Welcome to September Q & A where I’m thrilled to be featuring Fantasy writer and world-builder extraordinaire, Diana Peach on blogtour now with her hot new release, Liars and Thieves – the first of another riveting trilogy, in the Unraveling the Veil series. And of course after the book intro, Diana will share some of her own thoughts on her writing.

 

Diana Peach

 

About Diana:

D. Wallace Peach started writing later in life after the kids were grown and a move left her with hours to fill. Years of working in business surrendered to a full-time indulgence in the imaginative world of books, and when she started writing, she was instantly hooked. Diana lives in a log cabin amongst the tall evergreens and emerald moss of Oregon’s rainforest with her husband, two dogs, bats, owls, and the occasional family of coyotes.

 

 

 

Unravelling the veil series

 

It looks as though Diana fans are in for another riveting read! I already have my copy and for all you fantasy reader addicts, Diana’s book is still on pre-order price, so grab your copy for .99 cents!

 

Blurb:

Behind the Veil, the hordes of Chaos gather, eager to savage the world. But Kalann il Drakk, First of Chaos, is untroubled by the shimmering wall that holds his beasts at bay. For if he cannot cleanse the land of life, the races will do it for him. All he needs is a spark to light the fire.
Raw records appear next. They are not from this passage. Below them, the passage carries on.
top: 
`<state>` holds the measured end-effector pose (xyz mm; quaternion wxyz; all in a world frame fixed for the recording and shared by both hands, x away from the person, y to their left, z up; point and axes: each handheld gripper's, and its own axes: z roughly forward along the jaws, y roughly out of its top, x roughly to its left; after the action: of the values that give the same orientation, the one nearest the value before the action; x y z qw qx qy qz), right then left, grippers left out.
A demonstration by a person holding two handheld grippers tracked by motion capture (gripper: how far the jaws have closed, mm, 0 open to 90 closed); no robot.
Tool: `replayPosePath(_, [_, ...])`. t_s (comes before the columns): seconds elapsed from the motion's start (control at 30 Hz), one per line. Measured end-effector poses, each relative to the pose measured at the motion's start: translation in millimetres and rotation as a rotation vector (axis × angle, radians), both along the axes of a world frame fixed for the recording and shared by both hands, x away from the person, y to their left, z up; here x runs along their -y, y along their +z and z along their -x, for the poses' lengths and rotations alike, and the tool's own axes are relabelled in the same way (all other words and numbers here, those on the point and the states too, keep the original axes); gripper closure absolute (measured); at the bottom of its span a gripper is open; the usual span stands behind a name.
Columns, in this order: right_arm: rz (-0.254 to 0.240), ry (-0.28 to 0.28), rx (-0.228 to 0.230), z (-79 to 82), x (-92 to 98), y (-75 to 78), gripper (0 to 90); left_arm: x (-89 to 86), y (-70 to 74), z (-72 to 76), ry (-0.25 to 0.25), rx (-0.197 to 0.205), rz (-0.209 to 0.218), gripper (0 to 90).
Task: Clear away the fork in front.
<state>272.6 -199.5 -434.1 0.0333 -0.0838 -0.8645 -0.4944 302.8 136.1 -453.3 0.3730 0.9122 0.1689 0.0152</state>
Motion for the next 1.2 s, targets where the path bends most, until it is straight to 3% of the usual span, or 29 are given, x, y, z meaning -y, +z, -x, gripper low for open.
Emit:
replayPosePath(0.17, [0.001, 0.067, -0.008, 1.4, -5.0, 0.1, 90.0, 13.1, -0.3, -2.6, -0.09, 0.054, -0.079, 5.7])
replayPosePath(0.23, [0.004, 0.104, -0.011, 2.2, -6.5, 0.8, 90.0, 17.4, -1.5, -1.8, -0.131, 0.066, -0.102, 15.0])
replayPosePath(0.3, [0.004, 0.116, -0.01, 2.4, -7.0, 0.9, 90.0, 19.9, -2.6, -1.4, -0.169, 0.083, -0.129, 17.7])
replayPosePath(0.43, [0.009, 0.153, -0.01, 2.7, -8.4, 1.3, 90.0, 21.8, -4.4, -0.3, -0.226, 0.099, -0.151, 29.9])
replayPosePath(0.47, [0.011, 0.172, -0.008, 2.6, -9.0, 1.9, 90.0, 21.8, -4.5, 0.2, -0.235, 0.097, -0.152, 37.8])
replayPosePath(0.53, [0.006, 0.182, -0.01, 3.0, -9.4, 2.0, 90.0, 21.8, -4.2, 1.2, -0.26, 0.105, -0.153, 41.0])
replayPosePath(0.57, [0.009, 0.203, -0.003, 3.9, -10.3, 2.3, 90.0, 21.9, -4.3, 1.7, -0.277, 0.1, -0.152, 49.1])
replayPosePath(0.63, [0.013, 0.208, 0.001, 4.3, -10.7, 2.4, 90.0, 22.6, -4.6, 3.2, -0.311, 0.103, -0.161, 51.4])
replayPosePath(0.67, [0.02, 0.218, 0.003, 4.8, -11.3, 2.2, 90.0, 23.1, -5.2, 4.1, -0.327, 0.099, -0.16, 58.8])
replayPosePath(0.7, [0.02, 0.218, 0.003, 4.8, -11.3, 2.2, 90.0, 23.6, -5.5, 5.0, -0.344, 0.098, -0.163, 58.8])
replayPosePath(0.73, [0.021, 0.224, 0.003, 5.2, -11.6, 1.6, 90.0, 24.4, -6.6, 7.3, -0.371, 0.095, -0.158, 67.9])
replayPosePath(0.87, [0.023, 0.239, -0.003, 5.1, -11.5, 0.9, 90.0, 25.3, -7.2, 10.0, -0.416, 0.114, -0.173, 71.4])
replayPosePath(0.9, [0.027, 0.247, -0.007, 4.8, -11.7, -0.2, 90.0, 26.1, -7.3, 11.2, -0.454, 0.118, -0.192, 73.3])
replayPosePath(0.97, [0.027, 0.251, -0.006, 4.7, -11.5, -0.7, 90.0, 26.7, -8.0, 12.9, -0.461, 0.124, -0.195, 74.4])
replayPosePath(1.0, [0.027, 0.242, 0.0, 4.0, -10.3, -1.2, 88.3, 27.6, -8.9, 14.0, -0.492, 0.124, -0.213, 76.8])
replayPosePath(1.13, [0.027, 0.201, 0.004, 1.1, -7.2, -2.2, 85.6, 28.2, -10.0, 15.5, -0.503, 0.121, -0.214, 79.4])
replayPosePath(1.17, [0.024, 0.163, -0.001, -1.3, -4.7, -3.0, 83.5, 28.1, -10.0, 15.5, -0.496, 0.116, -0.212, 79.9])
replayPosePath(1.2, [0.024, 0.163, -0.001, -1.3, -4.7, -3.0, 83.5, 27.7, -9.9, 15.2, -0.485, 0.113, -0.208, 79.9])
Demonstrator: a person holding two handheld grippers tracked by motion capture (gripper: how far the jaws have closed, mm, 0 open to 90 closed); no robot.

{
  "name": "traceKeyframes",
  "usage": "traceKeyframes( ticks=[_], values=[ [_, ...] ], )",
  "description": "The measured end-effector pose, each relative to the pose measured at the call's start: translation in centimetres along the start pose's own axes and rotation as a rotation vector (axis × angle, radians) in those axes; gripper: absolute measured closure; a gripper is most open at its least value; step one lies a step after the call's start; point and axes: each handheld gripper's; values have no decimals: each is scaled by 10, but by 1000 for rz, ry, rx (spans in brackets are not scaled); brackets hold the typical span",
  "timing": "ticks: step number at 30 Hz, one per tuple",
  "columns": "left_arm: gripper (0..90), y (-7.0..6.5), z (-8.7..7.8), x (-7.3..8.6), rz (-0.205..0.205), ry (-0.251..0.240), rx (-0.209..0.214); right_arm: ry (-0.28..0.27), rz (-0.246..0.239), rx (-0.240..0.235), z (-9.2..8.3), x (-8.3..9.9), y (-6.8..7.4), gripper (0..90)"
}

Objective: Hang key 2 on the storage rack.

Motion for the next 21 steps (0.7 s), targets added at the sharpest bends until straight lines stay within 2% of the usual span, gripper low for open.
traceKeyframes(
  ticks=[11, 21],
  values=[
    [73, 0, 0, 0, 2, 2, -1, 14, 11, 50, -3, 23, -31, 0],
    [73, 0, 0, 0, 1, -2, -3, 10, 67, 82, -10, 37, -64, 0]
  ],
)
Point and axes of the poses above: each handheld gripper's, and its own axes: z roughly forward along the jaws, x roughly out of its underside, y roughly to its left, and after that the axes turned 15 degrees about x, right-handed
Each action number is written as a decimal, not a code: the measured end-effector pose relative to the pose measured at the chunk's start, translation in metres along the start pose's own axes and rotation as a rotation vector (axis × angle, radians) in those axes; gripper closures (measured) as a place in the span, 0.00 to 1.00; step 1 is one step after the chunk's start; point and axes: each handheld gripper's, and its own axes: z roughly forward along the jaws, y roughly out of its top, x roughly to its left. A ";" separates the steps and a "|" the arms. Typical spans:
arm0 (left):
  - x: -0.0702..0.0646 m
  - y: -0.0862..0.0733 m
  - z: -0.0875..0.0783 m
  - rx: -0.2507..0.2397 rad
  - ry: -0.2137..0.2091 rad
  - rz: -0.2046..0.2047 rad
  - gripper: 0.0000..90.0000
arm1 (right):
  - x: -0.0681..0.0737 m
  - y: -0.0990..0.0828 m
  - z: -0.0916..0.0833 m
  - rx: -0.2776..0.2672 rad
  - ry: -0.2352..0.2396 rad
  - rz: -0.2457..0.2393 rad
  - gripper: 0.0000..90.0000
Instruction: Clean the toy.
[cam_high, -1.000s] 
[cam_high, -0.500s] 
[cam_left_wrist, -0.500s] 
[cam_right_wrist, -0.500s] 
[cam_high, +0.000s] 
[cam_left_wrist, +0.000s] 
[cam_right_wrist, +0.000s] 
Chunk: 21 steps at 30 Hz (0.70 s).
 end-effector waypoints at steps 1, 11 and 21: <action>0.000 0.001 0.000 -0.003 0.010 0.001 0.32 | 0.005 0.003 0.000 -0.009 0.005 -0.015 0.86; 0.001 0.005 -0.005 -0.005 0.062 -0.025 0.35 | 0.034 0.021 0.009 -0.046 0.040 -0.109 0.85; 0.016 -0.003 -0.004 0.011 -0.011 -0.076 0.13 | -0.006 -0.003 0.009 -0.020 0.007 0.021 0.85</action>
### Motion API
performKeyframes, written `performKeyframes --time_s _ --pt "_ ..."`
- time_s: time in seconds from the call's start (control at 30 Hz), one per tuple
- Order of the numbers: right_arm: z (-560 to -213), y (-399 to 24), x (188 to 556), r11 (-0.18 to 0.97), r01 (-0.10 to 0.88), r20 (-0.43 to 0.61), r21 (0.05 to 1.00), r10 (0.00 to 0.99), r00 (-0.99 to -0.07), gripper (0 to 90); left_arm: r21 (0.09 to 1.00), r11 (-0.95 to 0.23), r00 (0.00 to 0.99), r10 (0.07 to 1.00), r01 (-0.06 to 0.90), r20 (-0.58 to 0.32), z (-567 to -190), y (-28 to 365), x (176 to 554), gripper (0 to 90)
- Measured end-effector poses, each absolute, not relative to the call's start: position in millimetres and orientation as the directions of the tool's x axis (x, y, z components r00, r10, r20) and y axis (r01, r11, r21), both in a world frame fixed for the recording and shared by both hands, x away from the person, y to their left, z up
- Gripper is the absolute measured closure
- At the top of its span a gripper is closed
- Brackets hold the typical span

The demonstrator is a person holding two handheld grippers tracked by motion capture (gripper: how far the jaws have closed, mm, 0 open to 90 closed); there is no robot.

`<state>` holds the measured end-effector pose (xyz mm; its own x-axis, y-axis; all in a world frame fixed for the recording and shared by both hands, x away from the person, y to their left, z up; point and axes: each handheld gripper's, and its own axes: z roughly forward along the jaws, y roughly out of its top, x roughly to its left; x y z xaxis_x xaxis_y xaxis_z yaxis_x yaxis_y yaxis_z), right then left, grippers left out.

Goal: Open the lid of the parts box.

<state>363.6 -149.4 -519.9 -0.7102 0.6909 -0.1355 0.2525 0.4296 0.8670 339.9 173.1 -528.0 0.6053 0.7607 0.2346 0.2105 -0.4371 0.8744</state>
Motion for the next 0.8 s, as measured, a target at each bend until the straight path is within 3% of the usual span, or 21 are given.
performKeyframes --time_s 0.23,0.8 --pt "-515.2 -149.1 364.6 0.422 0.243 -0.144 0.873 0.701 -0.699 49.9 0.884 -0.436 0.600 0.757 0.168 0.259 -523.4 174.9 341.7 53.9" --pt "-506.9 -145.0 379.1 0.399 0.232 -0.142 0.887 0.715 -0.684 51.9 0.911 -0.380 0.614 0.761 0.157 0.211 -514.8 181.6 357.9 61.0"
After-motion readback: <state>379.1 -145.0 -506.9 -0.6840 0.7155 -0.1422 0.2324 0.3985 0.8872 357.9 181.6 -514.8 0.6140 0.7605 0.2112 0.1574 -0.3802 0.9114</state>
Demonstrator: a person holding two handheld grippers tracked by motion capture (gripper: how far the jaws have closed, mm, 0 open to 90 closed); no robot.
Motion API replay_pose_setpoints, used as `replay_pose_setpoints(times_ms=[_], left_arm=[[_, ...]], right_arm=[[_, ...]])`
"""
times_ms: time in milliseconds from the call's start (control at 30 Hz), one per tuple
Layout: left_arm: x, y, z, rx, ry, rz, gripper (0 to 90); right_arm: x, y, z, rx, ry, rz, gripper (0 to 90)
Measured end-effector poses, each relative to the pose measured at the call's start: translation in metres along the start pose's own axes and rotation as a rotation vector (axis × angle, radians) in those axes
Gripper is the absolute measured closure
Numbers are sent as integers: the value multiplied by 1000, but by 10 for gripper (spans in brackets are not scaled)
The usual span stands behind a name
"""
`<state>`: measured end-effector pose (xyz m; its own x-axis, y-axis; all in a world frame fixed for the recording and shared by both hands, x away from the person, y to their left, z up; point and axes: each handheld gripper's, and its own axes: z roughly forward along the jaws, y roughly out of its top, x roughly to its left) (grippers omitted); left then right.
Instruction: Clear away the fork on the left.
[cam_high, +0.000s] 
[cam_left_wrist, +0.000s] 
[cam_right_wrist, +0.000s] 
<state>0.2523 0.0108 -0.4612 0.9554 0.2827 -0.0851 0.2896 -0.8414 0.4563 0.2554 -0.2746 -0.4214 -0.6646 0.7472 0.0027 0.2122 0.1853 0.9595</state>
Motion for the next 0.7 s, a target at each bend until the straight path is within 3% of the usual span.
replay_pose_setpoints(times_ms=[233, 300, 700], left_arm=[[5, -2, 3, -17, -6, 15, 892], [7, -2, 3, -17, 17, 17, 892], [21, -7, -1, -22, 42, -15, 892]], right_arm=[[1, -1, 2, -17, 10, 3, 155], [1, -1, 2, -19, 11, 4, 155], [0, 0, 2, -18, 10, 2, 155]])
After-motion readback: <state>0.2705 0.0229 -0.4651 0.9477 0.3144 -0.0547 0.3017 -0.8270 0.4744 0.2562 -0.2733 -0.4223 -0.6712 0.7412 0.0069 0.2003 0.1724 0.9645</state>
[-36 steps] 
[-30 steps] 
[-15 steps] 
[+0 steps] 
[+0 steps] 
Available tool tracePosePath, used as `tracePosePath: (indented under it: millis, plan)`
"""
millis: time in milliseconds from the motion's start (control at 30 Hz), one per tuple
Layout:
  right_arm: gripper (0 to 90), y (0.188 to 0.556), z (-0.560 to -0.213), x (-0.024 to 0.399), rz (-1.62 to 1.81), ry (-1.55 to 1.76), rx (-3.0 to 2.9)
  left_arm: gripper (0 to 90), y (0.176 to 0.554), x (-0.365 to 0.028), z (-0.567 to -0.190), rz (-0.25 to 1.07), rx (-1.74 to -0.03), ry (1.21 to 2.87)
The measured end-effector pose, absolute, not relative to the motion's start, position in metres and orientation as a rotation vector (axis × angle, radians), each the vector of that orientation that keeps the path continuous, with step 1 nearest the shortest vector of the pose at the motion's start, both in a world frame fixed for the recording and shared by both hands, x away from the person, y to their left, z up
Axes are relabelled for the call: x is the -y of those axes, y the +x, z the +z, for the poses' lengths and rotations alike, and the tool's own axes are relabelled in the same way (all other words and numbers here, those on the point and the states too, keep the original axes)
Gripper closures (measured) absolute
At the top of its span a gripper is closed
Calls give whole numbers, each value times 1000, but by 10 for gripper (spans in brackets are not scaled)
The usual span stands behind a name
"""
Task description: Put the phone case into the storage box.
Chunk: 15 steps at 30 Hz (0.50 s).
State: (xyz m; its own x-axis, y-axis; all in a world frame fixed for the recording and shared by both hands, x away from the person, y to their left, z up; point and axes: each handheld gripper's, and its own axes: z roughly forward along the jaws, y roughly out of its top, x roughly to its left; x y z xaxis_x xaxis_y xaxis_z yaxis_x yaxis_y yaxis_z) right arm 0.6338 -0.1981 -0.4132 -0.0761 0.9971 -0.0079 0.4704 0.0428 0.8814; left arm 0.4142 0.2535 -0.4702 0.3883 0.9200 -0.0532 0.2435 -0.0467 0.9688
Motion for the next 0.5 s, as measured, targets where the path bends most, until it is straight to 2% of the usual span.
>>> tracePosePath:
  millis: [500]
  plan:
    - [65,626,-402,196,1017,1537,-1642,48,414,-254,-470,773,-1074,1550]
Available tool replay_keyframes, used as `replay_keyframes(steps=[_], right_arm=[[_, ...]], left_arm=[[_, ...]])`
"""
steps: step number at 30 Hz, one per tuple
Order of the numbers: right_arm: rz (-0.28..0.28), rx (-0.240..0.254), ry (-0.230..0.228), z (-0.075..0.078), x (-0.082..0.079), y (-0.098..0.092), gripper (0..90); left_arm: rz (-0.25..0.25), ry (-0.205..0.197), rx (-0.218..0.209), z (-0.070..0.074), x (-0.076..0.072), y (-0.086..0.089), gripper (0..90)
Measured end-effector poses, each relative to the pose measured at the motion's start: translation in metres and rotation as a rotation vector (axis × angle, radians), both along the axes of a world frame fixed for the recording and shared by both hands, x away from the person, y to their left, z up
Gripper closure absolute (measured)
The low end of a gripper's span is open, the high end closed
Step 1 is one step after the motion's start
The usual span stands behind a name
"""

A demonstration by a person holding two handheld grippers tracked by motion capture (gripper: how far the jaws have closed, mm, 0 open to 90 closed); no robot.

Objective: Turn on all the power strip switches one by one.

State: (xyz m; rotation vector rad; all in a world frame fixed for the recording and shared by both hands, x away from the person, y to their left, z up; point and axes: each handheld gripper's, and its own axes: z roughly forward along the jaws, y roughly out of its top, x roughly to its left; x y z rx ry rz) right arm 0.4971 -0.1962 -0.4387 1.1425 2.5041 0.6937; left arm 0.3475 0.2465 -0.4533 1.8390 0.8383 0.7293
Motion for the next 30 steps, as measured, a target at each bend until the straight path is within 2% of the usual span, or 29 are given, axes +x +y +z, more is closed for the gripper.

Three unlikely allies stand in his way.

A misfit elf plagued by failure—When Elanalue Windthorn abandons her soldiers to hunt a goblin, she strays into forbidden territory.

A changeling who betrays his home—Talin Raska is a talented liar, thief, and spy. He makes a fatal mistake—he falls for his mark.

A halfbreed goblin with deadly secrets—Naj’ar is a loner with a talent he doesn’t understand and cannot control, one that threatens all he holds dear.

When the spark of Chaos ignites, miners go missing. But they won’t be the last to vanish. As the cycles of blame whirl through the Borderland, old animosities flare, accusations break bonds, and war looms.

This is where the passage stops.